▶ **About this task**: Send back the records in full, character for character.

▶ **Data excerpts**:

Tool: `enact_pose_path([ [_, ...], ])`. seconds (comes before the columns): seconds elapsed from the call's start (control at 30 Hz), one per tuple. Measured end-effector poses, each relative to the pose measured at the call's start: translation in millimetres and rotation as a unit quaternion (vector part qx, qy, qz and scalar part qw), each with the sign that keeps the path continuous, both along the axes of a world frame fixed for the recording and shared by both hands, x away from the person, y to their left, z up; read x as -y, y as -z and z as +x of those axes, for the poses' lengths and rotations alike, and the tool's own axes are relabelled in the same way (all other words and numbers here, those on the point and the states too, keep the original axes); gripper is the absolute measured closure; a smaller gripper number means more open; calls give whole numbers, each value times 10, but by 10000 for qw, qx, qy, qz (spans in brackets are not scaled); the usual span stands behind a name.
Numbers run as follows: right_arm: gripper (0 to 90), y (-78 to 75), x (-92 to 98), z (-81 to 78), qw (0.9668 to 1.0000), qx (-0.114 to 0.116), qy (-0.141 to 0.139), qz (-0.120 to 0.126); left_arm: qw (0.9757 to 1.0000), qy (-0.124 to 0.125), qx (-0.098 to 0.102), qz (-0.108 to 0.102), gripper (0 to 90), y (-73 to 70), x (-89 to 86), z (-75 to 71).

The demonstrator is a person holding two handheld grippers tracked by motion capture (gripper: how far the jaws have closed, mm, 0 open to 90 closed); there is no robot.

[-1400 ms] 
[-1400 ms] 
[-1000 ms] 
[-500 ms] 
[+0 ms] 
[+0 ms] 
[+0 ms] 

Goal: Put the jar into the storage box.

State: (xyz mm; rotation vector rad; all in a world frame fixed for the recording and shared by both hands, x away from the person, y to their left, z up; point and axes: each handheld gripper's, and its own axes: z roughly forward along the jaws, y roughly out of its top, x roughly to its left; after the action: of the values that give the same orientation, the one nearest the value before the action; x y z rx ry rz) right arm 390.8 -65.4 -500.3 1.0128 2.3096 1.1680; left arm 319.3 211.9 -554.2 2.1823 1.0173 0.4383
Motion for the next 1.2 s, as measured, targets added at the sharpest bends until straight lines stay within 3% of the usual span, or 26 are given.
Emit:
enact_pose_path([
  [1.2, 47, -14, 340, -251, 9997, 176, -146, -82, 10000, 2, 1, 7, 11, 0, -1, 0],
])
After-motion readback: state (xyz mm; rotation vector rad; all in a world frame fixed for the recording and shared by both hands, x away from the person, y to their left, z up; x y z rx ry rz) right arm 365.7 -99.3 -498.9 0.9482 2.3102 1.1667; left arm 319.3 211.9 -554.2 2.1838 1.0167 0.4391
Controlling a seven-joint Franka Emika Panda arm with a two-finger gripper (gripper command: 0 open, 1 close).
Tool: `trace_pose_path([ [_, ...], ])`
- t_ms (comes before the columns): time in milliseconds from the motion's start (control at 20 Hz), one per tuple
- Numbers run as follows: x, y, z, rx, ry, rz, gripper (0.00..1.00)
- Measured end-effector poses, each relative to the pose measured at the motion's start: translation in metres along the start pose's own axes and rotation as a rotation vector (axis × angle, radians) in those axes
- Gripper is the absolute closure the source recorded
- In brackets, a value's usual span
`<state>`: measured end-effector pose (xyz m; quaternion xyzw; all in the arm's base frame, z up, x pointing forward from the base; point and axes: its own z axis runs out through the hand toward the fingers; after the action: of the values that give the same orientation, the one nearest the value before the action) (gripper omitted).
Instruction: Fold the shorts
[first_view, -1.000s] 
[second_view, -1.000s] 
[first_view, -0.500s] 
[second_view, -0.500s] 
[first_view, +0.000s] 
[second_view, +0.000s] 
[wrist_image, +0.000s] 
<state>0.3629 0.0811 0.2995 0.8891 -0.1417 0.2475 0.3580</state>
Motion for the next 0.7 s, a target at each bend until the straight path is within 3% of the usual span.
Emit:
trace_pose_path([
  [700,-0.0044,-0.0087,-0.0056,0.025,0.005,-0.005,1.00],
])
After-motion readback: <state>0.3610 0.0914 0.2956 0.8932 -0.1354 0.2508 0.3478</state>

▶ **Response area**:
Tool: `enact_pose_path([ [_, ...], ])`. seconds (comes before the columns): seconds elapsed from the call's start (control at 30 Hz), one per tuple. Measured end-effector poses, each relative to the pose measured at the call's start: translation in millimetres and rotation as a unit quaternion (vector part qx, qy, qz and scalar part qw), each with the sign that keeps the path continuous, both along the axes of a world frame fixed for the recording and shared by both hands, x away from the person, y to their left, z up; read x as -y, y as -z and z as +x of those axes, for the poses' lengths and rotations alike, and the tool's own axes are relabelled in the same way (all other words and numbers here, those on the point and the states too, keep the original axes); gripper is the absolute measured closure; a smaller gripper number means more open; calls give whole numbers, each value times 10, but by 10000 for qw, qx, qy, qz (spans in brackets are not scaled); the usual span stands behind a name.
Numbers run as follows: right_arm: gripper (0 to 90), y (-78 to 75), x (-92 to 98), z (-81 to 78), qw (0.9668 to 1.0000), qx (-0.114 to 0.116), qy (-0.141 to 0.139), qz (-0.120 to 0.126); left_arm: qw (0.9757 to 1.0000), qy (-0.124 to 0.125), qx (-0.098 to 0.102), qz (-0.108 to 0.102), gripper (0 to 90), y (-73 to 70), x (-89 to 86), z (-75 to 71).

The demonstrator is a person holding two handheld grippers tracked by motion capture (gripper: how far the jaws have closed, mm, 0 open to 90 closed); there is no robot.

[-1400 ms] 
[-1400 ms] 
[-1000 ms] 
[-500 ms] 
[+0 ms] 
[+0 ms] 
[+0 ms] 

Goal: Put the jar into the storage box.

State: (xyz mm; rotation vector rad; all in a world frame fixed for the recording and shared by both hands, x away from the person, y to their left, z up; point and axes: each handheld gripper's, and its own axes: z roughly forward along the jaws, y roughly out of its top, x roughly to its left; after the action: of the values that give the same orientation, the one nearest the value before the action; x y z rx ry rz) right arm 390.8 -65.4 -500.3 1.0128 2.3096 1.1680; left arm 319.3 211.9 -554.2 2.1823 1.0173 0.4383
Motion for the next 1.2 s, as measured, targets added at the sharpest bends until straight lines stay within 3% of the usual span, or 26 are given.
Emit:
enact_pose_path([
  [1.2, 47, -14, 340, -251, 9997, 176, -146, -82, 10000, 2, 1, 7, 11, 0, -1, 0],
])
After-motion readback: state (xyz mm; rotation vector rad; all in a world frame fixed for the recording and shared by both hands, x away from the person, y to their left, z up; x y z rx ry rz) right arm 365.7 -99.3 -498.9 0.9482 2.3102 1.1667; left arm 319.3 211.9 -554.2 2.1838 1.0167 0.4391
Controlling a seven-joint Franka Emika Panda arm with a two-finger gripper (gripper command: 0 open, 1 close).
Tool: `trace_pose_path([ [_, ...], ])`
- t_ms (comes before the columns): time in milliseconds from the motion's start (control at 20 Hz), one per tuple
- Numbers run as follows: x, y, z, rx, ry, rz, gripper (0.00..1.00)
- Measured end-effector poses, each relative to the pose measured at the motion's start: translation in metres along the start pose's own axes and rotation as a rotation vector (axis × angle, radians) in those axes
- Gripper is the absolute closure the source recorded
- In brackets, a value's usual span
`<state>`: measured end-effector pose (xyz m; quaternion xyzw; all in the arm's base frame, z up, x pointing forward from the base; point and axes: its own z axis runs out through the hand toward the fingers; after the action: of the values that give the same orientation, the one nearest the value before the action) (gripper omitted).
Instruction: Fold the shorts
[first_view, -1.000s] 
[second_view, -1.000s] 
[first_view, -0.500s] 
[second_view, -0.500s] 
[first_view, +0.000s] 
[second_view, +0.000s] 
[wrist_image, +0.000s] 
<state>0.3629 0.0811 0.2995 0.8891 -0.1417 0.2475 0.3580</state>
Motion for the next 0.7 s, a target at each bend until the straight path is within 3% of the usual span.
Emit:
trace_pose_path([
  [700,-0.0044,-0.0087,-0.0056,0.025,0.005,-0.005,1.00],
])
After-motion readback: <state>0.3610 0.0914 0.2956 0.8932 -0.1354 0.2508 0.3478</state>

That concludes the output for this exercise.